● Collected data:
Start of Block

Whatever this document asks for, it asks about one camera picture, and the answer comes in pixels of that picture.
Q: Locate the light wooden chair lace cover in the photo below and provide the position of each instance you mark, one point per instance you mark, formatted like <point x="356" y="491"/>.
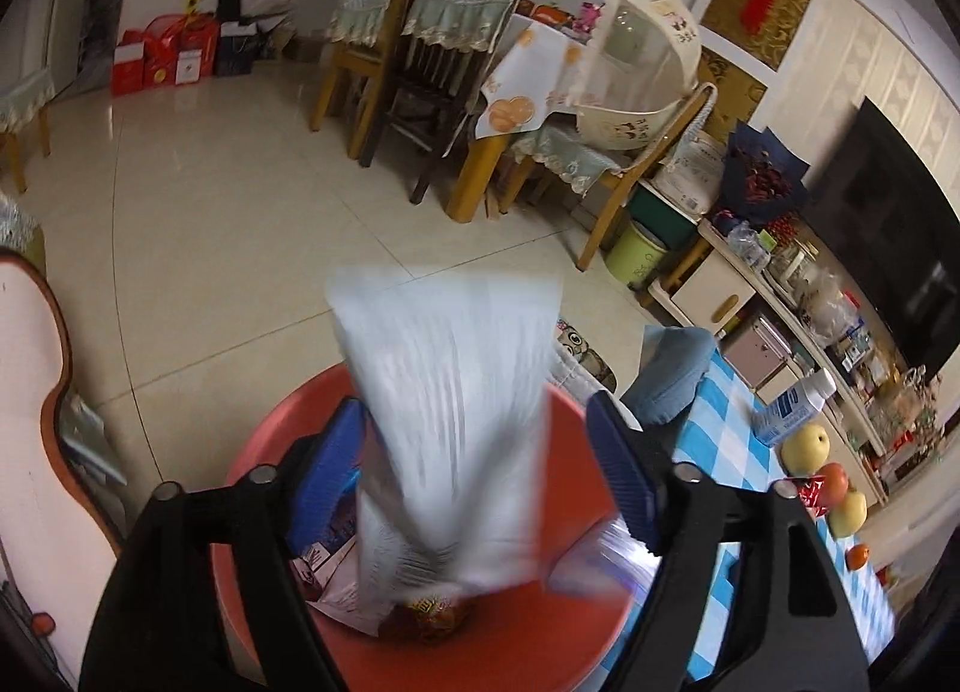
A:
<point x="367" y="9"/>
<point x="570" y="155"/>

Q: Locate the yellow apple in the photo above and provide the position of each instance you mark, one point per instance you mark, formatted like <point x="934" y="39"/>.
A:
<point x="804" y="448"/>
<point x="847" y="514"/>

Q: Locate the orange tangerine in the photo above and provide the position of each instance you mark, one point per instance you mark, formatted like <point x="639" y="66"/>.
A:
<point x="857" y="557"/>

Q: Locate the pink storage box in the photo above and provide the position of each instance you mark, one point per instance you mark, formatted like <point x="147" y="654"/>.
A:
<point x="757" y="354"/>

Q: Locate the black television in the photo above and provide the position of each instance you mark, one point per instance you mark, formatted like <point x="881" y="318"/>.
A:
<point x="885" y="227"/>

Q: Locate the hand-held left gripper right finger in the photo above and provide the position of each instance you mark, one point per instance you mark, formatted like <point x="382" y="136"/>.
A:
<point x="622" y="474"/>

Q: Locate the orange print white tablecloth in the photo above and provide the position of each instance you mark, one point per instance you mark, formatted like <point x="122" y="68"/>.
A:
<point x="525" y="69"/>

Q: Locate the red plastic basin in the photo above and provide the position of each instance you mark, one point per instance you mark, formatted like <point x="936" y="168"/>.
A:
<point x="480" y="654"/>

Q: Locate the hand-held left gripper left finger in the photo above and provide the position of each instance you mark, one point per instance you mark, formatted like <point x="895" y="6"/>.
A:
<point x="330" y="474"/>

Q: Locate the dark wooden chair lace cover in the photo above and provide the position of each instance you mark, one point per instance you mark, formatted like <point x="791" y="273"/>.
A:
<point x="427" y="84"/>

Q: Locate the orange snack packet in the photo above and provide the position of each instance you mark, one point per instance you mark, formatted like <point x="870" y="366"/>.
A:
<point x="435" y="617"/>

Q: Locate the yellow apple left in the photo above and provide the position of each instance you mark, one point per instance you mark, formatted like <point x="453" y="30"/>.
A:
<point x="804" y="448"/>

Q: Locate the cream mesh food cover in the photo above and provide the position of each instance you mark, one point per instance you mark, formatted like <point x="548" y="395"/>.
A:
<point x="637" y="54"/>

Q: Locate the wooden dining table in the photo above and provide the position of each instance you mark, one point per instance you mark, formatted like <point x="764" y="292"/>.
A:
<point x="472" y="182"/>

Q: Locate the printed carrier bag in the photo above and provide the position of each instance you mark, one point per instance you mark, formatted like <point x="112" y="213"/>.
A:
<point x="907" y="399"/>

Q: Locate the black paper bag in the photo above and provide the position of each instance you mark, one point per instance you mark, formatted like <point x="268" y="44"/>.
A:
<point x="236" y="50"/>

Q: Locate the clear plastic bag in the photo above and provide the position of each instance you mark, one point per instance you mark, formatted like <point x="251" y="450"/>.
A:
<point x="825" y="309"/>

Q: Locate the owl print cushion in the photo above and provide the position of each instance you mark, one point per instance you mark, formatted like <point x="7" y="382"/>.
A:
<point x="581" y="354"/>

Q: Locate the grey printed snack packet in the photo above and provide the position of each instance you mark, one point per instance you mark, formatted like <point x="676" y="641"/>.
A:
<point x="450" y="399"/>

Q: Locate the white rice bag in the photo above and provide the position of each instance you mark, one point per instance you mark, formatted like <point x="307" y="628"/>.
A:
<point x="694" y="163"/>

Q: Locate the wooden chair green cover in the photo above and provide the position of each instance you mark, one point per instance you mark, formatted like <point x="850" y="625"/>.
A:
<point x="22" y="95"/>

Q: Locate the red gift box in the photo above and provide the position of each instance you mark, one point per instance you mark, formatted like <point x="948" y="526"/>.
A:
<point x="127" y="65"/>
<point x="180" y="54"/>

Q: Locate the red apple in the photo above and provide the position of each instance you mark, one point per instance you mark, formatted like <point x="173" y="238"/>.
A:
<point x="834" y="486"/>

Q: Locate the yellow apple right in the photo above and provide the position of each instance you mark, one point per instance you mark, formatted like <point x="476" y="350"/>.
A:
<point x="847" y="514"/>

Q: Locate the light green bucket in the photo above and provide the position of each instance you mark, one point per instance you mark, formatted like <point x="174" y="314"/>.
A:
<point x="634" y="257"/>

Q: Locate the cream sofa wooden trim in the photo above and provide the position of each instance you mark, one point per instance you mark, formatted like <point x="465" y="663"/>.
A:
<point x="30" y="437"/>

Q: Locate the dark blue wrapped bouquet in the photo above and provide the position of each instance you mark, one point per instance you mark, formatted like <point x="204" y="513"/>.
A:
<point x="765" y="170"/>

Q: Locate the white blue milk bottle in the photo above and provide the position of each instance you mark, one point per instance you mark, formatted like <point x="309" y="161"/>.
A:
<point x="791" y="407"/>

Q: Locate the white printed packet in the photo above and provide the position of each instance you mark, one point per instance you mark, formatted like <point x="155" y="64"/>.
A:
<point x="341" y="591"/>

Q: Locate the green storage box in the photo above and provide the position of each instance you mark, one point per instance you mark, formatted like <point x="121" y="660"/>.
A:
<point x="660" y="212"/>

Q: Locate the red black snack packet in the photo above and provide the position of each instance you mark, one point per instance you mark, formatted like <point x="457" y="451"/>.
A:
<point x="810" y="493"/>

End of Block
Start of Block

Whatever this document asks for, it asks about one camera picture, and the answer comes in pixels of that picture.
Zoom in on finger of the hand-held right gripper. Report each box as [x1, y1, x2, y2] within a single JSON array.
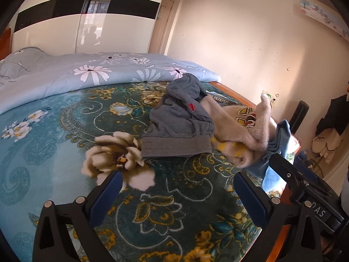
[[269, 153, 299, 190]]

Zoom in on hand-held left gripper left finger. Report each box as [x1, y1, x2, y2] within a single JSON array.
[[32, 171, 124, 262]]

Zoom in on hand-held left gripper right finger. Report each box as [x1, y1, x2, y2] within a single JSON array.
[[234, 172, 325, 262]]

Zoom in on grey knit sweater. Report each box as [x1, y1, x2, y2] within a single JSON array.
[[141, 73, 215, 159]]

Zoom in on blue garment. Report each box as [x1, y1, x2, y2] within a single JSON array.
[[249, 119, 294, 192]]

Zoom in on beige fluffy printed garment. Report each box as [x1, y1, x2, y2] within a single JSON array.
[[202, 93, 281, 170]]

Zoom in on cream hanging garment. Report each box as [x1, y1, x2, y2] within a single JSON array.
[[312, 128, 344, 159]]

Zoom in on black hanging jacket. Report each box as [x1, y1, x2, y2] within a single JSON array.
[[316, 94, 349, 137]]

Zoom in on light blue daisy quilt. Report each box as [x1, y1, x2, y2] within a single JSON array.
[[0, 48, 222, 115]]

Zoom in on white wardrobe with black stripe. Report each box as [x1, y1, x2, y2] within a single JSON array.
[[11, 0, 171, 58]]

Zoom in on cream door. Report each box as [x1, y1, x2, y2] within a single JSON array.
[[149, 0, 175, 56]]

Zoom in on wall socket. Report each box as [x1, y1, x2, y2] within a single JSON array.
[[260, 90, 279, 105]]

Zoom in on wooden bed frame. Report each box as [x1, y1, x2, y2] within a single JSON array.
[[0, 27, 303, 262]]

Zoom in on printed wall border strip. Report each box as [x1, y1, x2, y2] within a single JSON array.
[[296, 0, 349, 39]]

End of Block

● The task: In how many lines of the records does the string "packet" occur? Answer with the number alone.

● Response: 4